What you will do:
Write out the data again exactly, skipping every picture.

Dataset records:
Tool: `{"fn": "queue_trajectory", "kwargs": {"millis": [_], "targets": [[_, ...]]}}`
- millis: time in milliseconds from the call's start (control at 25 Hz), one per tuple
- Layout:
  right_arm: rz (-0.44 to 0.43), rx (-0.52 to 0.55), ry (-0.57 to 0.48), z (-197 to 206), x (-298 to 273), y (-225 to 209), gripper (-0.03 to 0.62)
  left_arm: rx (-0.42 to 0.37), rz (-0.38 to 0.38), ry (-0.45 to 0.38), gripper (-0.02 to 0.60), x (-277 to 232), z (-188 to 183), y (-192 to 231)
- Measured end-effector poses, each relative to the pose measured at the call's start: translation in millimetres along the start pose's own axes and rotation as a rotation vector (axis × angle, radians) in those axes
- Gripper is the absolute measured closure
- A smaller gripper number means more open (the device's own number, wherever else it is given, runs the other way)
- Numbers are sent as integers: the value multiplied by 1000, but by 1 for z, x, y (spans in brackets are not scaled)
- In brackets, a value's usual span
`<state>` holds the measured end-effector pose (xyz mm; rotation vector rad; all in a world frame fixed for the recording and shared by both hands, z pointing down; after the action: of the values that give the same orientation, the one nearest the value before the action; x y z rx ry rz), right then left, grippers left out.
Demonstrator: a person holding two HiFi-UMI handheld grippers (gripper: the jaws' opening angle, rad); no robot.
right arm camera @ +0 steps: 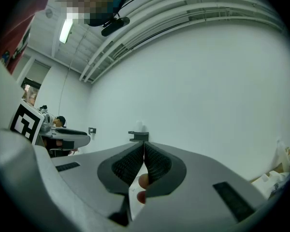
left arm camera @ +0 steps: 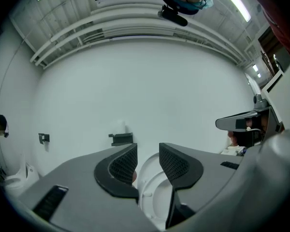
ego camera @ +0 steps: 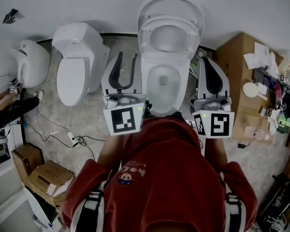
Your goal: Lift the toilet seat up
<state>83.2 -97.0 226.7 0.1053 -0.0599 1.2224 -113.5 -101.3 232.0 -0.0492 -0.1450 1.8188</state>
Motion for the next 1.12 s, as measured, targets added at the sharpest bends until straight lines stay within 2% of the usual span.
{"fn": "queue_trajectory", "kwargs": {"millis": [760,1120], "targets": [[44,16,-16,-1,9,-8,580,20,-44,-38,569,10,-3,-6],[88,20,-21,-1,16,-14,580,7,-10,-36,571,15,-3,-13]]}}
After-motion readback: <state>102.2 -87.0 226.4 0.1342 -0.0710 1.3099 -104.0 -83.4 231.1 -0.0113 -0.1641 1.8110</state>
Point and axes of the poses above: the fingertips, and each gripper's own axes: x backward along the fingers, y to its left, z out of its underside, the point moved 2 cm from there along x, backward along the fingers, and after that the axes turned 3 degrees about z, right-handed, at the moved point
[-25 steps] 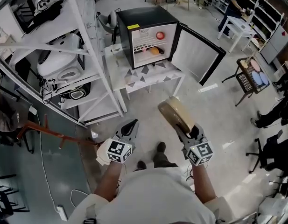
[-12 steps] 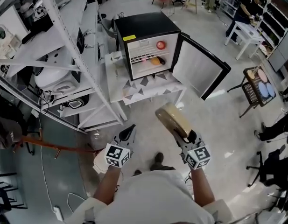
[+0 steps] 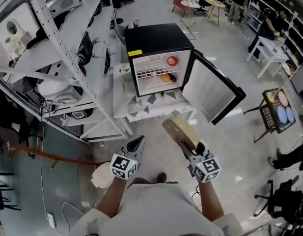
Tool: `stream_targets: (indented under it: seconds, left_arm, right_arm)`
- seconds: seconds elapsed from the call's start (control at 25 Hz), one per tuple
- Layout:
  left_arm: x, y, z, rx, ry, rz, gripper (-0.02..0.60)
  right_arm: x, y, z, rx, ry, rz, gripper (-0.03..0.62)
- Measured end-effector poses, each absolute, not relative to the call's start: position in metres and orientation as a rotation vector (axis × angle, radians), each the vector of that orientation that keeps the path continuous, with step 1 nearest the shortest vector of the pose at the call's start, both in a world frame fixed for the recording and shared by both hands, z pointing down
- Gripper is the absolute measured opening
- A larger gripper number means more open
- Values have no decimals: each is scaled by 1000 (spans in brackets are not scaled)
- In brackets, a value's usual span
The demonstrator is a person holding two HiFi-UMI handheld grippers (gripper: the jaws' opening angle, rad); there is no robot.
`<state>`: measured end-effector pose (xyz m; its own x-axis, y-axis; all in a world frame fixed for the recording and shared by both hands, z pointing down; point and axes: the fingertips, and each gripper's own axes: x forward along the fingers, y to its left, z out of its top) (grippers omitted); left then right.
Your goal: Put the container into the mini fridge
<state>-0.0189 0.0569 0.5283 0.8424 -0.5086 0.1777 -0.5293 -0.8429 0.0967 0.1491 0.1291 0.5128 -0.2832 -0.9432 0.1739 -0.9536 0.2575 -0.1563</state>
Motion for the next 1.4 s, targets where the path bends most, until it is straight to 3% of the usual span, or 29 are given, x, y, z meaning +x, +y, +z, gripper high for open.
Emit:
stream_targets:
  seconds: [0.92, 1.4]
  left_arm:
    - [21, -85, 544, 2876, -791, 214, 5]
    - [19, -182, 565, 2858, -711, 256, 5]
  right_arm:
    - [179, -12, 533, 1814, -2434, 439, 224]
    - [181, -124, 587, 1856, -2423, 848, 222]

Solution to this exercise:
Tool: `{"fn": "queue_trajectory", "kwargs": {"millis": [_], "targets": [[_, ...]]}}`
- millis: time in milliseconds from the call's start (control at 25 Hz), one per tuple
- Layout:
  right_arm: rz (-0.44 to 0.43), rx (-0.52 to 0.55), ry (-0.57 to 0.48), z (-197 to 206), x (-298 to 273), y (-225 to 209), gripper (-0.03 to 0.62)
  left_arm: rx (-0.42 to 0.37), rz (-0.38 to 0.38), ry (-0.45 to 0.38), gripper (-0.02 to 0.60), x (-277 to 232), z (-188 to 183), y (-192 to 231)
- Measured end-effector poses, each relative to the pose measured at the call's start: translation in millimetres along the start pose's own axes and rotation as a rotation vector (axis × angle, radians) in those axes
- Gripper is the absolute measured closure
- A smaller gripper number means more open (the device's own number, wherever else it is given, runs the other way)
- Numbers are sent as integers: the value multiplied by 1000, but by 1 for z, x, y (spans in brackets are not scaled)
- In brackets, a value's usual span
`<state>` holds the measured end-effector pose (xyz mm; rotation vector rad; all in a world frame fixed for the recording and shared by both hands, z pointing down; after the action: of the values that give the same orientation, the one nearest the value before the action; x y z rx ry rz), right then left, grippers left out.
Demonstrator: a person holding two HiFi-UMI handheld grippers (gripper: the jaws' opening angle, rad); no robot.
right arm camera @ +0 steps: 
left arm camera @ +0 steps: 
ego camera @ +0 steps: 
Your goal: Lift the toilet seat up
<state>83.2 -97.0 226.7 0.1053 -0.0599 1.2224 -113.5 -101.3 232.0 -0.0492 -0.1450 1.8188</state>
Motion for the next 1.12 s, as measured, targets added at the sharpest bends until straight lines stay within 2% of the usual span.
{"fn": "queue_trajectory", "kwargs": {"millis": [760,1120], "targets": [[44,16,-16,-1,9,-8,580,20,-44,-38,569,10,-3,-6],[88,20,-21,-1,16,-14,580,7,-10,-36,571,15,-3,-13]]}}
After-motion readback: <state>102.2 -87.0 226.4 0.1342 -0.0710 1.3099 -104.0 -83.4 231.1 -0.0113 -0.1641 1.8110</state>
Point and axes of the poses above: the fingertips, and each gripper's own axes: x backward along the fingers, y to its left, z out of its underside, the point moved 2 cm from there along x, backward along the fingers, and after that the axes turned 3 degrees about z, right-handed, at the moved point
[-25 steps] 
[-12 steps] 
[+0 steps] 
Tool: `stream_targets: (indented under it: seconds, left_arm, right_arm)`
- seconds: seconds elapsed from the call's start (control at 25 Hz), one per tuple
- Layout:
  left_arm: x, y, z, rx, ry, rz, gripper (-0.02..0.60)
  right_arm: x, y, z, rx, ry, rz, gripper (-0.03..0.62)
- Measured end-effector poses, each absolute, not relative to the call's start: position in metres and orientation as a rotation vector (axis × angle, radians), each the vector of that orientation that keeps the path continuous, with step 1 nearest the shortest vector of the pose at the call's start, both in a world frame fixed for the recording and shared by both hands, z pointing down
- Gripper is the absolute measured opening
- A larger gripper number means more open
- Values have no decimals: each is scaled by 1000 (spans in brackets are not scaled)
- In brackets, a value's usual span
The demonstrator is a person holding two HiFi-UMI handheld grippers (gripper: the jaws' opening angle, rad); there is no robot.
`<state>`: measured end-effector pose (xyz m; its own x-axis, y-axis; all in a world frame fixed for the recording and shared by both hands, z pointing down; point and axes: the fingertips, and each gripper's own axes: x forward along the fingers, y to its left, z out of its top) (grippers omitted); left then right.
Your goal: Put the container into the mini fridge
<state>-0.0189 0.0569 0.5283 0.8424 -0.5086 0.1777 -0.5293 -0.8429 0.0967 0.1491 0.1291 0.5128 -0.2832 -0.9432 0.1739 -0.9536 0.2575 -0.1563</state>
Motion for the next 1.4 s, targets where the path bends most, until it is straight to 3% of the usual span, or 29 are given, x, y, z meaning +x, +y, +z, gripper high for open.
Emit:
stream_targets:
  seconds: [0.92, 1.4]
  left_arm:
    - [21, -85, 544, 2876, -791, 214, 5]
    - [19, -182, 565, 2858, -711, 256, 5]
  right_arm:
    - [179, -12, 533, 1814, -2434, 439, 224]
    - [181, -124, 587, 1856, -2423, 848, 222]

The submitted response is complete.